The underlying lawsuit, which was defended by the primary insurer, involved an accidental death case against the insured. The lawsuit between the insurers was filed after the excess insurer settled a judgment in excess of the primary insurer’s limits and the primary insurer refused to reimburse the excess insurer. The excess insurer claimed that the primary insurer, in bad faith, rejected multiple pretrial settlement offers within the primary insurer’s $1 million limit, causing the necessity of a trial in which a $4.1 million judgment was entered against the insured. The excess insurer paid the amount in excess of the primary policy and sought reimbursement from the primary insurer under the doctrine of equitable subrogation. The primary insurer asserted that the excess insurer lacked standing to bring a claim for equitable subrogation.
The Hawaii Supreme Court, providing three separate reasons, held that the excess insurer could bring a cause of action for equitable subrogation. First, the court reasoned that Hawaii courts broadly apply the doctrine of equitable subrogation. The court held that, in Hawaii, the doctrine of equitable subrogation is “broad enough to include every instance in which one party pays a debt for which another is primarily answerable, and which, in equity and good conscience, should have been discharged by the latter.” The court rejected the primary insurer’s argument that the excess insurer had not paid a debt for which another was responsible, and that the primary insurer was only required to discharge its own obligations under its insurance contract. Instead, the court held that the primary insurer had an obligation to the insured to pursue settlement based in its duty of good faith and fair dealing, a breach of which included an insurer’s unreasonable refusal to settle a claim on behalf of the insured and that the excess insurer “stood in the shoes” of the insured. It therefore can bring a claim for unreasonable refusal to settle a claim which the insured could have brought. The court further held that equitable subrogation does not require the insured to suffer an actual loss, only that the insured would have suffered loss had the excess insurer not discharged the liability or paid the loss.

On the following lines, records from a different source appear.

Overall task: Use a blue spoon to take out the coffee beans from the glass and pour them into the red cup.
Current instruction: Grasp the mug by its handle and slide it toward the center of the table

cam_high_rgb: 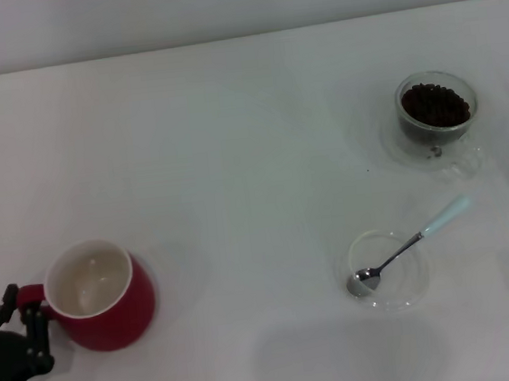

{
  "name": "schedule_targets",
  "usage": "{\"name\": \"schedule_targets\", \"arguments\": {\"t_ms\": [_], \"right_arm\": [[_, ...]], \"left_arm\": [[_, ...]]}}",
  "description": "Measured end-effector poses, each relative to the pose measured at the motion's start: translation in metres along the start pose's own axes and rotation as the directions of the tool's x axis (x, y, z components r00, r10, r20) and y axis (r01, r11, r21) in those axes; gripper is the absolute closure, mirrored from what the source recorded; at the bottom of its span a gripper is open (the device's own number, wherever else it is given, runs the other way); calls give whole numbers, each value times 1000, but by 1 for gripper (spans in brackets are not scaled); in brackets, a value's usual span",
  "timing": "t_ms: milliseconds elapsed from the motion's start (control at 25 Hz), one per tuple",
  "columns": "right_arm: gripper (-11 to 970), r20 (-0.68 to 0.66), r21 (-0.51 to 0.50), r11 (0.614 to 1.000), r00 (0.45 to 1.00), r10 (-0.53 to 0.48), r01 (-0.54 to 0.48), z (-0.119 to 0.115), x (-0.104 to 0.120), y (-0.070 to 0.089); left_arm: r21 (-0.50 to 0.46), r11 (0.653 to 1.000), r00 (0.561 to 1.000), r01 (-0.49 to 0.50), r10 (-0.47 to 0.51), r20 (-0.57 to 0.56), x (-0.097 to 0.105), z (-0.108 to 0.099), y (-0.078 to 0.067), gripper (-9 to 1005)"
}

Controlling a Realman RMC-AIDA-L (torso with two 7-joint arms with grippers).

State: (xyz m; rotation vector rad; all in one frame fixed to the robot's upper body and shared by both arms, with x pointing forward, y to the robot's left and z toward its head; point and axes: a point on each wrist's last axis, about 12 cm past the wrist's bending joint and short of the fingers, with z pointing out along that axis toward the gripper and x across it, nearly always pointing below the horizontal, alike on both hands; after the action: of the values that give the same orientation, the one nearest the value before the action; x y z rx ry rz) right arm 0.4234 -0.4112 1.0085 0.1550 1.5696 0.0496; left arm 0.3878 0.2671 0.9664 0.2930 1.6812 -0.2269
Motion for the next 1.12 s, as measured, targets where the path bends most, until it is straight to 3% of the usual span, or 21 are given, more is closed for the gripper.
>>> {"name": "schedule_targets", "arguments": {"t_ms": [520, 1120], "right_arm": [[529, 3, 1, 1000, 1000, -1, 1, 1, -1, 0], [529, 11, 2, 1000, 1000, -5, 5, 4, -2, 1]], "left_arm": [[141, 988, 998, -57, 58, -7, -8, 37, -11, 812], [323, 935, 988, -149, 155, 7, -24, 83, -29, 855]]}}
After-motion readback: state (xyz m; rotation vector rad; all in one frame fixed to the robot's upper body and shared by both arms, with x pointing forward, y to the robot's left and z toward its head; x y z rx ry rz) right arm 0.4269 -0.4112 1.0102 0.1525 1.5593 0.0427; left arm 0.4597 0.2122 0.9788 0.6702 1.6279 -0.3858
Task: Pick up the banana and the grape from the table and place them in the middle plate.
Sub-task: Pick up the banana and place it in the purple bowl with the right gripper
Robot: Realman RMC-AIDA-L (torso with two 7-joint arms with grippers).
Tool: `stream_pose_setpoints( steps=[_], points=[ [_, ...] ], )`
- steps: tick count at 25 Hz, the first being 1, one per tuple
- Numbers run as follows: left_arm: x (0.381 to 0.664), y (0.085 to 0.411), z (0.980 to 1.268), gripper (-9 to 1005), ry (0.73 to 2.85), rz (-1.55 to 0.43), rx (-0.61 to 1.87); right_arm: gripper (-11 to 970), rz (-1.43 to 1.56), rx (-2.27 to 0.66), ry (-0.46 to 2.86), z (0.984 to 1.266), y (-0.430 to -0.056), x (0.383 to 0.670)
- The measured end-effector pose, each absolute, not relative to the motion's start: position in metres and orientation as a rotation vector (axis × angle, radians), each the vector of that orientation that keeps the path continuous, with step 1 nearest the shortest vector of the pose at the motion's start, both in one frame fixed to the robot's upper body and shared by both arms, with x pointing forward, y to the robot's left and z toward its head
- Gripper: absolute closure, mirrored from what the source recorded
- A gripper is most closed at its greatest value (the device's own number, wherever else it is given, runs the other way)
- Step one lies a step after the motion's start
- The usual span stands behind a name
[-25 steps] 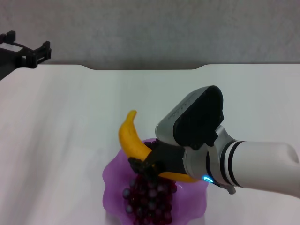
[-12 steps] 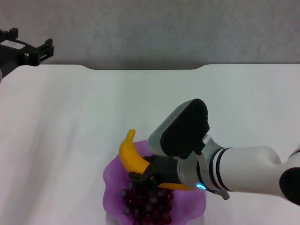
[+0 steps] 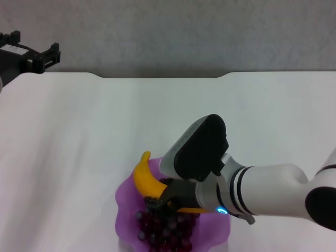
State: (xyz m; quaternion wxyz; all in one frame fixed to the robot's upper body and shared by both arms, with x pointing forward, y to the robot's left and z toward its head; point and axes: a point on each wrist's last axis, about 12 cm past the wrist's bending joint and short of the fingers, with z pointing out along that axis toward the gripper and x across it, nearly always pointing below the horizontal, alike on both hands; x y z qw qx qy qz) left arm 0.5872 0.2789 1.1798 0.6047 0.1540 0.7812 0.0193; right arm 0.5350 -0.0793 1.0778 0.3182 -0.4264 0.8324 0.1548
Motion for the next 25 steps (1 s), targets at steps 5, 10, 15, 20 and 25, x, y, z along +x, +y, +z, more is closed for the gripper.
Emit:
stream_pose_setpoints(
  steps=[5,10,15,20,25],
  points=[
    [0.587,0.279,1.180,131,1.808,0.045,0.356,368,0.414,-1.123,2.184,1.079,-0.078,0.534],
    [0.587,0.279,1.179,131,1.809,0.046,0.355,269,0.409,-1.131,2.182,1.080,-0.078,0.534],
    [0.587,0.280,1.179,131,1.810,0.046,0.355,170,0.407,-1.139,2.175,1.082,-0.078,0.534],
    [0.586,0.281,1.179,131,1.811,0.047,0.352,77,0.414,-1.162,2.145,1.091,-0.073,0.531],
    [0.585,0.281,1.178,131,1.813,0.047,0.353,78,0.394,-1.199,2.121,1.100,-0.071,0.527]
  ],
)
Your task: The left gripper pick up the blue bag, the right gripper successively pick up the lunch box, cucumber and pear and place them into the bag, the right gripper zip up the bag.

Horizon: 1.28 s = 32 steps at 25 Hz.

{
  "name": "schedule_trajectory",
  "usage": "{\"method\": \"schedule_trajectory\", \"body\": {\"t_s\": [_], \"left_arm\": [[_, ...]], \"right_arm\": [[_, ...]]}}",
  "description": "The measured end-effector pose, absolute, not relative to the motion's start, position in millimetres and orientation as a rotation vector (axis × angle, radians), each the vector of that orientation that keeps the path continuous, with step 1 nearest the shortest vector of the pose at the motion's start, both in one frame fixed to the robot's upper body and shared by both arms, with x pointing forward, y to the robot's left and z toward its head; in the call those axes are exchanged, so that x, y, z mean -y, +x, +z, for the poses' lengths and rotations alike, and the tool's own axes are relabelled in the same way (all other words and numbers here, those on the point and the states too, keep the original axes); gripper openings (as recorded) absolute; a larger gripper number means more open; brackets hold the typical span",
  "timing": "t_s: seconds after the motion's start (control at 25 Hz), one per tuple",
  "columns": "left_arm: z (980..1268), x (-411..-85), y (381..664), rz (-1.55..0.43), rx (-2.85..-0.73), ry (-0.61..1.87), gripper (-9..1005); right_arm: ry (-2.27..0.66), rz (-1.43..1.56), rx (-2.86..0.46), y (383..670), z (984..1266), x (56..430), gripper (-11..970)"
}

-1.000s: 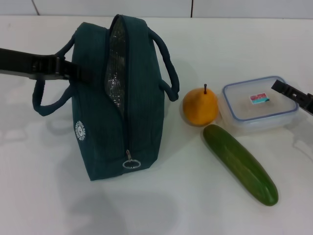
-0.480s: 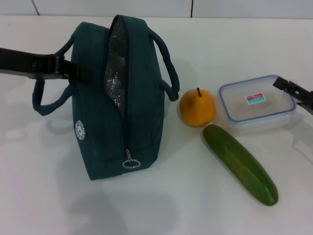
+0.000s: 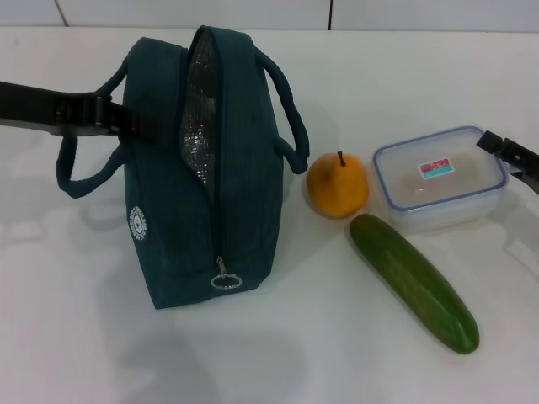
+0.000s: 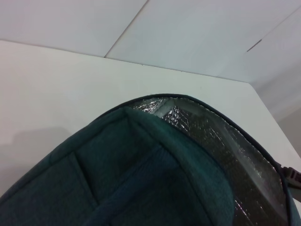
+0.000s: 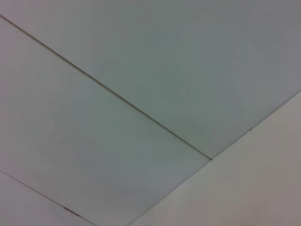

The court’s rationale included that if it prohibited an equitable subrogation claim, a primary insurer would be able to “gamble” with the excess insurer’s money. This is because, when faced with a policy limits settlement, if a primary insurer thinks it can do better at trial, it will be incentivized to reject the settlement, knowing that its ultimate exposure would be no more than its policy limits – a perverse result cured by equitable subrogation.
Second, the court noted that the majority of jurisdictions recognize an excess insurer’s right to pursue equitable subrogation. This right is consistent with an insured’s rights when there is no excess insurance.
Third, the court found that allowing the equitable contribution claim would protect Hawaii’s public interest in ensuring equity in insurance matters and encouraging settlement.
The case now proceeds in the District Court, under the cause of action for equitable subrogation, as to whether the primary insurer breached its duty of good faith and fair dealing by unreasonably failing to settle a claim within its primary limits.